▸ Assignment
When you output the entries, begin with the first line and end with the line containing "Query: **white cable**", keeping each line exactly as it is.

▸ Data for this task
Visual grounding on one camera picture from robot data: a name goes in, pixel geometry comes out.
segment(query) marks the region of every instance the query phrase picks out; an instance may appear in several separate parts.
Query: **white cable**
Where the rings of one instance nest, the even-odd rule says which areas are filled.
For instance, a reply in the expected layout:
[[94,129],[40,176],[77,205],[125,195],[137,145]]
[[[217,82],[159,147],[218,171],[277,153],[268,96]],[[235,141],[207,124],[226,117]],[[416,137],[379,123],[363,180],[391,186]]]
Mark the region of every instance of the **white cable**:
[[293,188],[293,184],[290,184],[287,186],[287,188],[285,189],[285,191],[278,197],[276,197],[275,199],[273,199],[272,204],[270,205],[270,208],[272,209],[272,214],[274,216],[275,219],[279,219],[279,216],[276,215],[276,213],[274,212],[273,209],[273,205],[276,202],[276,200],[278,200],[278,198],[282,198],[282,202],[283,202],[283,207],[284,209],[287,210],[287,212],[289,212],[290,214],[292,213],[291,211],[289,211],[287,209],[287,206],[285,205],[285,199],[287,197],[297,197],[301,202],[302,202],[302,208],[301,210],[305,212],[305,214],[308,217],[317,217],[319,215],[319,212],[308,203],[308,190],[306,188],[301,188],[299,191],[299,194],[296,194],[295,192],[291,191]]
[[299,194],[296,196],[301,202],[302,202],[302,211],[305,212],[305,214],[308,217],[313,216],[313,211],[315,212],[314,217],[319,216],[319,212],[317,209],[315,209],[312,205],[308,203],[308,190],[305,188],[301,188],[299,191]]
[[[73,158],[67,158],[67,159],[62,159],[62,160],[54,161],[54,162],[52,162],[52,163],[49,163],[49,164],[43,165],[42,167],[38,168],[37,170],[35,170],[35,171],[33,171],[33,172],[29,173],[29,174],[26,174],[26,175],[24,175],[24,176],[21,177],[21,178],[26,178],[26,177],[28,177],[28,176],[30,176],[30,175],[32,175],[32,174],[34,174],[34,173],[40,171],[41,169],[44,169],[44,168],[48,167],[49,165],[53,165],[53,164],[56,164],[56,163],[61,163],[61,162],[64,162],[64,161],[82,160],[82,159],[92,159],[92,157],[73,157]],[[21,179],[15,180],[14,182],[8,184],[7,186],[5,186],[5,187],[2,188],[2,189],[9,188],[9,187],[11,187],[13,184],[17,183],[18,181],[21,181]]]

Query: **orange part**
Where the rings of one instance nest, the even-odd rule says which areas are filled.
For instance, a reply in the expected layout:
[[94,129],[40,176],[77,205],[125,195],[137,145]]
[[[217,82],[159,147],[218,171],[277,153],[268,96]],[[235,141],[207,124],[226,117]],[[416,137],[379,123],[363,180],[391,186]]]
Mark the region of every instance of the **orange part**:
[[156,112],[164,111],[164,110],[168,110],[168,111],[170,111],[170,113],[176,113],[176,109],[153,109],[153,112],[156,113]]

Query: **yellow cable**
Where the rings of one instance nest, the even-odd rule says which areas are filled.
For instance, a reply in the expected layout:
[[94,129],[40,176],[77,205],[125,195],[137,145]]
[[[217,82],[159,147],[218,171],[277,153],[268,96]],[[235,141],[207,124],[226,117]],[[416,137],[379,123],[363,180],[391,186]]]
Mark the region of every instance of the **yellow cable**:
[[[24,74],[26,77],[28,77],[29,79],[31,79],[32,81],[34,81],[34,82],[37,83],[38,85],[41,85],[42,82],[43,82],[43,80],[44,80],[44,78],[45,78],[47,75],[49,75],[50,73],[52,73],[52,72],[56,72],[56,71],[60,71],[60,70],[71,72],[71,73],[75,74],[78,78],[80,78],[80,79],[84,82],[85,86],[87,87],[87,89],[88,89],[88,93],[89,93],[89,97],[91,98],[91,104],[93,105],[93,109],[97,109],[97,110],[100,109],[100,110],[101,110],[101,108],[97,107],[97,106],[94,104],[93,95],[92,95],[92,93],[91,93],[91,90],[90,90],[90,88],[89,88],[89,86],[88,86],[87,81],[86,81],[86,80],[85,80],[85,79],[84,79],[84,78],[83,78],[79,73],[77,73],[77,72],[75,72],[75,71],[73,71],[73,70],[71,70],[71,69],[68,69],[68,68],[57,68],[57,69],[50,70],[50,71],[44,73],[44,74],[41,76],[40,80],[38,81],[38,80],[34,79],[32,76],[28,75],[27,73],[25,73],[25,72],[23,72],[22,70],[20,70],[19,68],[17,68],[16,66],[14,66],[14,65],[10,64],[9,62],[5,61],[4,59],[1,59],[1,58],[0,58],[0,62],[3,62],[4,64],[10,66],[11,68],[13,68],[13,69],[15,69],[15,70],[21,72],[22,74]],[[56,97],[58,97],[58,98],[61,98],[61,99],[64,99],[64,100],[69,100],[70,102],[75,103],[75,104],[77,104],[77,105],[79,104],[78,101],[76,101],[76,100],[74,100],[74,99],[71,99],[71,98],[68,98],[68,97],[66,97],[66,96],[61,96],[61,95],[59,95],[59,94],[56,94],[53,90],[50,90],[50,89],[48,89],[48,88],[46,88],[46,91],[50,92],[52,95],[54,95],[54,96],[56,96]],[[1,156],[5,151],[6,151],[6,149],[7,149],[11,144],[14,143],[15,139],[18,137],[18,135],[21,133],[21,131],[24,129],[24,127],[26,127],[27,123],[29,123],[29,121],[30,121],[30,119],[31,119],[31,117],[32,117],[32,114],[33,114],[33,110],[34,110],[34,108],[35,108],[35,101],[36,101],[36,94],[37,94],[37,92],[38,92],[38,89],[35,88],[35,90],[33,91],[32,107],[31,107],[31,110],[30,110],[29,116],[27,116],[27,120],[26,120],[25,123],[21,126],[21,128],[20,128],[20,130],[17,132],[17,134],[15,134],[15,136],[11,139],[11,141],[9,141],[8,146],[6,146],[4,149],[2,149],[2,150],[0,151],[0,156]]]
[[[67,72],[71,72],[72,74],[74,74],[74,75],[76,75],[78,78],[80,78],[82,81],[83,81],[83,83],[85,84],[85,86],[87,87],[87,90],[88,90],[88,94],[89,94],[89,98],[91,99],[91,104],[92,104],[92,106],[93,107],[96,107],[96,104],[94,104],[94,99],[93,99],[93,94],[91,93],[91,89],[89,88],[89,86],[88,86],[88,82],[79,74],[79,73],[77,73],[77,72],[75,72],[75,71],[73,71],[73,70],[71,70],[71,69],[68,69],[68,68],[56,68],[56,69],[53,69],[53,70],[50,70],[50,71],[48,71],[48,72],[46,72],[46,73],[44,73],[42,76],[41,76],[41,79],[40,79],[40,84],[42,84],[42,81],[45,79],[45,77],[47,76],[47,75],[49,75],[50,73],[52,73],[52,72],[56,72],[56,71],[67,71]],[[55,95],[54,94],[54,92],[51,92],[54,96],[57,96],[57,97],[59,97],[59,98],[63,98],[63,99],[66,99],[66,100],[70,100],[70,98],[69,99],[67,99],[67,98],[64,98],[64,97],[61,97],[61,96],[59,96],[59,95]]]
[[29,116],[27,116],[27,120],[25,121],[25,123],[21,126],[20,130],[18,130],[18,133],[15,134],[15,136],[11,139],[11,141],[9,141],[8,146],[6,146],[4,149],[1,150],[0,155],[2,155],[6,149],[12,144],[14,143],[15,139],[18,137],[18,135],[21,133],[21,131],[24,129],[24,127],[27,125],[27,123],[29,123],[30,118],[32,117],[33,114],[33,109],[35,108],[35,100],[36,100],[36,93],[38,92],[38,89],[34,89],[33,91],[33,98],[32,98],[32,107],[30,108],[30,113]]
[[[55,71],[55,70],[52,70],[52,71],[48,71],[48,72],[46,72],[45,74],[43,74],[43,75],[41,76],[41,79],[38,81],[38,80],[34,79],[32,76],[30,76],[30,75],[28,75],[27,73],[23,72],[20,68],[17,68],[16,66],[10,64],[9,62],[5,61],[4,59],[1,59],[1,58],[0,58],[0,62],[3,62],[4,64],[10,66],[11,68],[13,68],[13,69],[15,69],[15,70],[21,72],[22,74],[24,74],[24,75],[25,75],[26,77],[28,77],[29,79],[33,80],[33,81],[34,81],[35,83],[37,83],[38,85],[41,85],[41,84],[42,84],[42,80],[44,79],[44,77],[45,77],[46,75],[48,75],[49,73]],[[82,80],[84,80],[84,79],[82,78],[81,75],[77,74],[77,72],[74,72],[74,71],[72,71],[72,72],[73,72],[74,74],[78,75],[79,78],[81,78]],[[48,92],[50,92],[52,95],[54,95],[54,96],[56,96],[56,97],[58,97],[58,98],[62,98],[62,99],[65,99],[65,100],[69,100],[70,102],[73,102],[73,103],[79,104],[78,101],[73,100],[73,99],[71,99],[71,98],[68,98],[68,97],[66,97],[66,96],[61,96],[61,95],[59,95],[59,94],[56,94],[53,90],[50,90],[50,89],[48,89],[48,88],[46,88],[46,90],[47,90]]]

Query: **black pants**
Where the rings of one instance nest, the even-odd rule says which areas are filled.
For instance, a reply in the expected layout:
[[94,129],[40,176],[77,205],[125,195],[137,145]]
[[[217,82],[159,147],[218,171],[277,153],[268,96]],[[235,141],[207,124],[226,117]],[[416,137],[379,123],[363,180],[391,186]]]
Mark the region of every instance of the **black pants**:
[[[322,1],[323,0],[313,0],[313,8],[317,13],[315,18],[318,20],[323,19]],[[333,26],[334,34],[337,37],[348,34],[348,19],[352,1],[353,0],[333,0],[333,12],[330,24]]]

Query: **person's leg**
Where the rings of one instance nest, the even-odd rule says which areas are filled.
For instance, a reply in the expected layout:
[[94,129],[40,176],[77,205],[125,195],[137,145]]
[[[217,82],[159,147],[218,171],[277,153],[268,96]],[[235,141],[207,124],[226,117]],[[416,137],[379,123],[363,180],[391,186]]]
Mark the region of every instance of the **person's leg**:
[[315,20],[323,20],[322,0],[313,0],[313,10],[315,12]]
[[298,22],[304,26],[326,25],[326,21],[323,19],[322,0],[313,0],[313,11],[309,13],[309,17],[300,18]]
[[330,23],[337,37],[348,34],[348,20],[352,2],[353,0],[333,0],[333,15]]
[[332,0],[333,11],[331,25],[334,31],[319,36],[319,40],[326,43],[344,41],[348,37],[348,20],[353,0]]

▸ Result of this task
Visual grounding on one camera picture from robot data: a name goes in, pixel geometry comes out.
segment(query) marks the region of every instance the query phrase picks out; an instance may appear in several separate parts.
Query: **white cable**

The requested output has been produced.